┌────────
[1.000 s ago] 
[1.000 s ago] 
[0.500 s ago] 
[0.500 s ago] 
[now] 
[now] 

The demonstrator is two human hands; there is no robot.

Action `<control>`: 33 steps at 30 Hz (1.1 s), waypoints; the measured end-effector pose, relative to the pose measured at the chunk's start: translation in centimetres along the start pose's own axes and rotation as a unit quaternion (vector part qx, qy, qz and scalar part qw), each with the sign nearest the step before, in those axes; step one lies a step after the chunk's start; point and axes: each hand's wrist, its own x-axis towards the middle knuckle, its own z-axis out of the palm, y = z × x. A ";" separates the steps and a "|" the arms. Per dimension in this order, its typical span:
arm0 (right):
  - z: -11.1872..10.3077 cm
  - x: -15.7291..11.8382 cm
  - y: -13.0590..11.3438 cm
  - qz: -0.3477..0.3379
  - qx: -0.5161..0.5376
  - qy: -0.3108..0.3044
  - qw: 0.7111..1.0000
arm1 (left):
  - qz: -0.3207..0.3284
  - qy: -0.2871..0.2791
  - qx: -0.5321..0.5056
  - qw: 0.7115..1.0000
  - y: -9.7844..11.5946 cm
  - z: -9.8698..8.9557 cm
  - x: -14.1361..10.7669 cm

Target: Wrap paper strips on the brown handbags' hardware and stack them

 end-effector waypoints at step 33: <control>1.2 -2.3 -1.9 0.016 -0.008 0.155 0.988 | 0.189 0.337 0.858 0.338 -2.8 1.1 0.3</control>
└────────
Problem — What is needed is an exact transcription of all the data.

Solution for this task —
[1.000 s ago] 
[1.000 s ago] 
[0.500 s ago] 
[0.500 s ago] 
[now] 
[now] 

The demonstrator is two human hands; there is no robot.

Action `<control>`: 33 steps at 30 Hz (1.1 s), waypoints; the measured end-effector pose, relative to the pose measured at the chunk's start: translation in centimetres along the start pose's own axes and rotation as a unit quaternion (vector part qx, qy, qz and scalar part qw), each with the sign nearest the step before, in those axes; step one lies a step after the chunk's start; point and axes: each hand's wrist, its own x-axis towards the middle knuckle, its own z-axis out of the palm, y = z × x. A ";" separates the steps and a "|" the arms. Per dimension in this order, its typical span:
arm0 (right):
  - z: -11.1872..10.3077 cm
  - x: -15.7291..11.8382 cm
  - y: -13.0590..11.3438 cm
  - qz: -0.3477..0.3379
  - qx: -0.5161..0.5376
  - qy: -0.3108..0.3044
  - qw: 0.7111..1.0000
arm1 (left):
  - qz: -0.3207..0.3284
  - qy: -0.2871..0.2791
  - qx: -0.5321..0.5056
  - qw: 0.7115..1.0000
  - y: -9.7844..11.5946 cm
  - z: -9.8698..8.9557 cm
  - x: -14.1361..10.7669 cm

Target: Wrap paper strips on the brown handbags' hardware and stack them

 end-effector waypoints at step 33: <control>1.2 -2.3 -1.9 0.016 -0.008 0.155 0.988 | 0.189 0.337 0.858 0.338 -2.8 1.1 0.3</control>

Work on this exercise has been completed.